## Work instruction
Go over the listing below line by line and tally those containing "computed". Give only the tally.

## Data supplied
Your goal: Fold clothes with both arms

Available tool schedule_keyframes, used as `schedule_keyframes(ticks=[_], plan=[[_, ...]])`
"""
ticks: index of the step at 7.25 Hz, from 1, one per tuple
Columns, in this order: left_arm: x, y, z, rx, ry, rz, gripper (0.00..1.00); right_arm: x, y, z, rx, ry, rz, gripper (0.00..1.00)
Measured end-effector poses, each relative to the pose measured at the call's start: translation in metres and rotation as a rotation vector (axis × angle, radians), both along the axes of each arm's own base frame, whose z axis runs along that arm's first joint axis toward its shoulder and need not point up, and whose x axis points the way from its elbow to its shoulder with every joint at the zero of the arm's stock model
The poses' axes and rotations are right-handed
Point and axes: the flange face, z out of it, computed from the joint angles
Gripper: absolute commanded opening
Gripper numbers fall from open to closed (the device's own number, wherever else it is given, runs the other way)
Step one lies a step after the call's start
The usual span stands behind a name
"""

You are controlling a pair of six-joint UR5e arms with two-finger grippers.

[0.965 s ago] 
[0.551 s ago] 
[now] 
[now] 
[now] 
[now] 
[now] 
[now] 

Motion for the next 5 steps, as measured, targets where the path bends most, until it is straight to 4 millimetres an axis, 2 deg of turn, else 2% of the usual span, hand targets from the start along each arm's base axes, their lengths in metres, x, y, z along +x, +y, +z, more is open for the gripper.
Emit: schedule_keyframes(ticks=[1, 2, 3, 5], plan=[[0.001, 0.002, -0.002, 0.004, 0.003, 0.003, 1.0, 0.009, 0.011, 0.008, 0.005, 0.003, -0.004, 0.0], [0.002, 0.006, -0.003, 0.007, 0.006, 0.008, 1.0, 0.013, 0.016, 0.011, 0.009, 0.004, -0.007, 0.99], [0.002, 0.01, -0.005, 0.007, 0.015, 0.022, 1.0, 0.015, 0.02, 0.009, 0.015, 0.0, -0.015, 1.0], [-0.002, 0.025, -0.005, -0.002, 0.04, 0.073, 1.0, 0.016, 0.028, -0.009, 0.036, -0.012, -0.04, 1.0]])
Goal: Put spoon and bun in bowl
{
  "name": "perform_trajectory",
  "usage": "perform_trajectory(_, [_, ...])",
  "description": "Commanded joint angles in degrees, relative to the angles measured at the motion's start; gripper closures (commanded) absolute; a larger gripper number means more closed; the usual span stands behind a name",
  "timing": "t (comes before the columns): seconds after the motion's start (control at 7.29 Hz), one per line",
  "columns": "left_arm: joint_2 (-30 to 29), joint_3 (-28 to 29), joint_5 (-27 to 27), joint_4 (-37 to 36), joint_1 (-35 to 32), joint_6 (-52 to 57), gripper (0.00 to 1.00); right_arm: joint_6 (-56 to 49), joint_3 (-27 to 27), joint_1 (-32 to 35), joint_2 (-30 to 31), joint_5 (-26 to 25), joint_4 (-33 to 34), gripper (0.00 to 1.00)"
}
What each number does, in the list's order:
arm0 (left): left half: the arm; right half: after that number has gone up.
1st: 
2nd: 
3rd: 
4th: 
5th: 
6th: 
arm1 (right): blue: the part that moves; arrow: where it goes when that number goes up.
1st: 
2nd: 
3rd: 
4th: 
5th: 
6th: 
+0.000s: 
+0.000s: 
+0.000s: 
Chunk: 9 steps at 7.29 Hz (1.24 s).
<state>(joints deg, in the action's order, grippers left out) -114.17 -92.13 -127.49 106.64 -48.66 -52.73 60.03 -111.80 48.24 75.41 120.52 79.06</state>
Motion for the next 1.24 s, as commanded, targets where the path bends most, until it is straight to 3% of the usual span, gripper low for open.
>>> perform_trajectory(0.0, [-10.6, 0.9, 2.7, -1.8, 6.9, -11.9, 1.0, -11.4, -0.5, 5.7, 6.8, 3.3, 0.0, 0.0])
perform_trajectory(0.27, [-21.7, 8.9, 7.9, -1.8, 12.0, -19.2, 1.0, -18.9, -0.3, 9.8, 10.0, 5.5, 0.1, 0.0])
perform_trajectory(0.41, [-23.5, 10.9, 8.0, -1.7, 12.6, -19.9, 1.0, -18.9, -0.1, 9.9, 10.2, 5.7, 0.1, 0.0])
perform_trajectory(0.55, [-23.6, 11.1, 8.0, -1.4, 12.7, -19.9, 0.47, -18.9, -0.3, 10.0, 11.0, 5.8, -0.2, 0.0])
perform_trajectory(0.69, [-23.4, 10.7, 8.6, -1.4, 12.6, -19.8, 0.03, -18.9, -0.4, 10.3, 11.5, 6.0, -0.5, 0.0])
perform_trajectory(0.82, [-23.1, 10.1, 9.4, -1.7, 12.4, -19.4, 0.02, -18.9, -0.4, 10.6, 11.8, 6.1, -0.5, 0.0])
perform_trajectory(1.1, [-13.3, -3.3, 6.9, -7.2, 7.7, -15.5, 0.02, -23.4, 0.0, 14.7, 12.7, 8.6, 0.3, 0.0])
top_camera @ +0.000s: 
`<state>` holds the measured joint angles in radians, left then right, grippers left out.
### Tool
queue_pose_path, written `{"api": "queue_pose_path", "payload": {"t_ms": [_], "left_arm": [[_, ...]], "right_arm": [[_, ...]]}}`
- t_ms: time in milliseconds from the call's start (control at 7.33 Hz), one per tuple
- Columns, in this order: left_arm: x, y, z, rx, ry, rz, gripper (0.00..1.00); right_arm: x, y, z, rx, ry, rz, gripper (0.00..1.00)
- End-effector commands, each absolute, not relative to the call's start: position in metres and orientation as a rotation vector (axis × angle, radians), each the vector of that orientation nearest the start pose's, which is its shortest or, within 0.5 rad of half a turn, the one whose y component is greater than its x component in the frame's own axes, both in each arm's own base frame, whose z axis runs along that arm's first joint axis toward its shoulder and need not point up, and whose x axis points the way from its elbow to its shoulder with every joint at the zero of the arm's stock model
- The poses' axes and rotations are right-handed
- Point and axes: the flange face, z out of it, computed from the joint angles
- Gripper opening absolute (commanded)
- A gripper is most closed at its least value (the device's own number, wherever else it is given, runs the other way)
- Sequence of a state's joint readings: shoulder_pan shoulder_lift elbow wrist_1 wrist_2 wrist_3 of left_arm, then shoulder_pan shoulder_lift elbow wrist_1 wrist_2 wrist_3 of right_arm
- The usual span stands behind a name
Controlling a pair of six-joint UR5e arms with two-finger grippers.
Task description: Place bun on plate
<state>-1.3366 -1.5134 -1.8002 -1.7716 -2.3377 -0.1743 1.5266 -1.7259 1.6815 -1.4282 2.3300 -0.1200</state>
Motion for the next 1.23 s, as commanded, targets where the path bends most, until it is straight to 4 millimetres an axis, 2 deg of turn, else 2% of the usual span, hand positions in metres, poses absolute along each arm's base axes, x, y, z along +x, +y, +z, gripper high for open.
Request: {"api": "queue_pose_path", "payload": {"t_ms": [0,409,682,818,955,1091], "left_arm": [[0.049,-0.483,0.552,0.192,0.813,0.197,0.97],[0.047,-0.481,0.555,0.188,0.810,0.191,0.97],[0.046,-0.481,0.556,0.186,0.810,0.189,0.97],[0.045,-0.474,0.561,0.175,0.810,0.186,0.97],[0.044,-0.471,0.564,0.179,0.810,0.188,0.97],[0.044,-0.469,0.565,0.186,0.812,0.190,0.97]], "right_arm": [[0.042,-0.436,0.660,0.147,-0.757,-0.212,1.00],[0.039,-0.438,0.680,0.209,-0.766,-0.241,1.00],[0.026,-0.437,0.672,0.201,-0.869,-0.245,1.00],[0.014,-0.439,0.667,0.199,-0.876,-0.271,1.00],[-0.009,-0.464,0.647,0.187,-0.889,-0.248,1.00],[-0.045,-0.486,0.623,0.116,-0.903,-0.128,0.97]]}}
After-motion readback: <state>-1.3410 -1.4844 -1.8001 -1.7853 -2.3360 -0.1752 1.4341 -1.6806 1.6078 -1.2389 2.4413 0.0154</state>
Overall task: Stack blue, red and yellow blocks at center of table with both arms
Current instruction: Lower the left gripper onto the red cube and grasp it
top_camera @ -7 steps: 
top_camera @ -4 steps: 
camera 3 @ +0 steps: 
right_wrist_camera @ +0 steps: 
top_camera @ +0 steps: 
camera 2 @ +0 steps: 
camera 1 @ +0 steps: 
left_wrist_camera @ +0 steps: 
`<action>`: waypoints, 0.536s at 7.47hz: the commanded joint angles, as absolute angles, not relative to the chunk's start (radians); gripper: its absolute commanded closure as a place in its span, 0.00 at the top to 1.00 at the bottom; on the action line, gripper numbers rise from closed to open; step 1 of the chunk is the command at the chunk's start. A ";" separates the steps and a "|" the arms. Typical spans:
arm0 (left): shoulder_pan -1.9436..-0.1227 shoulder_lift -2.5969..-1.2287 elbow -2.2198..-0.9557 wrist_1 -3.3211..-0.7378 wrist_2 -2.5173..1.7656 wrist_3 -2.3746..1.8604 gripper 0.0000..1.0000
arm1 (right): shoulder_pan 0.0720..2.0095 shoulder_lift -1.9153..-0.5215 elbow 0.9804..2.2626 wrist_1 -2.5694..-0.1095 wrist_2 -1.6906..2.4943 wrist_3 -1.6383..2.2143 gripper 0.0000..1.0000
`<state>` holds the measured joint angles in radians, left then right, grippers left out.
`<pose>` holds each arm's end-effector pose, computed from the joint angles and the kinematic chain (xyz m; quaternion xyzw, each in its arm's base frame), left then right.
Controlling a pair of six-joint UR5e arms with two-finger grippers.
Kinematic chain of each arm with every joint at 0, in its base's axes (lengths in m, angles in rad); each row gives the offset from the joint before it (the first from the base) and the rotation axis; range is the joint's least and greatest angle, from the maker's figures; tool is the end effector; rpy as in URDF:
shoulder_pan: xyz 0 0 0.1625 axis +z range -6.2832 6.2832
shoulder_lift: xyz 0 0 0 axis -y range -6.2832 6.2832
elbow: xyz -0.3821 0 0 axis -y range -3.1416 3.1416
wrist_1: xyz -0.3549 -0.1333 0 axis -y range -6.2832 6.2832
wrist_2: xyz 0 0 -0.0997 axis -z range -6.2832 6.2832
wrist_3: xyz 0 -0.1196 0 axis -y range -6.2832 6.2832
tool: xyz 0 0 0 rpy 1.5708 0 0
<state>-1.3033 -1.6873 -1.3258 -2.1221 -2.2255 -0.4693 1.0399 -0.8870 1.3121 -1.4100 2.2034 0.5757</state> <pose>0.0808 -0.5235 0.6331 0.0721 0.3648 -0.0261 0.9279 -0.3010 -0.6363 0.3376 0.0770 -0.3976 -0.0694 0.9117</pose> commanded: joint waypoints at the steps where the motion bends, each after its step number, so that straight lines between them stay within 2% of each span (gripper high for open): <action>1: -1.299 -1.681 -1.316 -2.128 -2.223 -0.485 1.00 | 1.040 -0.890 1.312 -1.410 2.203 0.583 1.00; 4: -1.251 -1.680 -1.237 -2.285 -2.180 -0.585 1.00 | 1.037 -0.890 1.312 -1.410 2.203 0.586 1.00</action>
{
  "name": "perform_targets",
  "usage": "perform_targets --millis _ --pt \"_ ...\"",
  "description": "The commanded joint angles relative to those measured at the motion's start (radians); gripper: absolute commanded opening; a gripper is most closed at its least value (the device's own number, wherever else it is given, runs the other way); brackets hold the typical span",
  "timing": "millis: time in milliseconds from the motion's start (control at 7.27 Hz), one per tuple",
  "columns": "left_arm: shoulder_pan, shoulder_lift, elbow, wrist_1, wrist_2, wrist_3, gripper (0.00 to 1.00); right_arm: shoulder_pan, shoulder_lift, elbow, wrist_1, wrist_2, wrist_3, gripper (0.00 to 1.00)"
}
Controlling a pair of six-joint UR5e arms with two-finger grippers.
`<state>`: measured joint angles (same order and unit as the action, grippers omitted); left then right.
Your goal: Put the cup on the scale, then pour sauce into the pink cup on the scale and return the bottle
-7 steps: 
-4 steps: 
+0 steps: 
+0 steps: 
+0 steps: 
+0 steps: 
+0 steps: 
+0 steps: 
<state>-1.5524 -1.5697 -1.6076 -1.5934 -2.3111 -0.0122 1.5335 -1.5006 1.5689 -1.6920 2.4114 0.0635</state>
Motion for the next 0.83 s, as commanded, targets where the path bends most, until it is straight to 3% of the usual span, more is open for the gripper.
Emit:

## Solution for this problem
3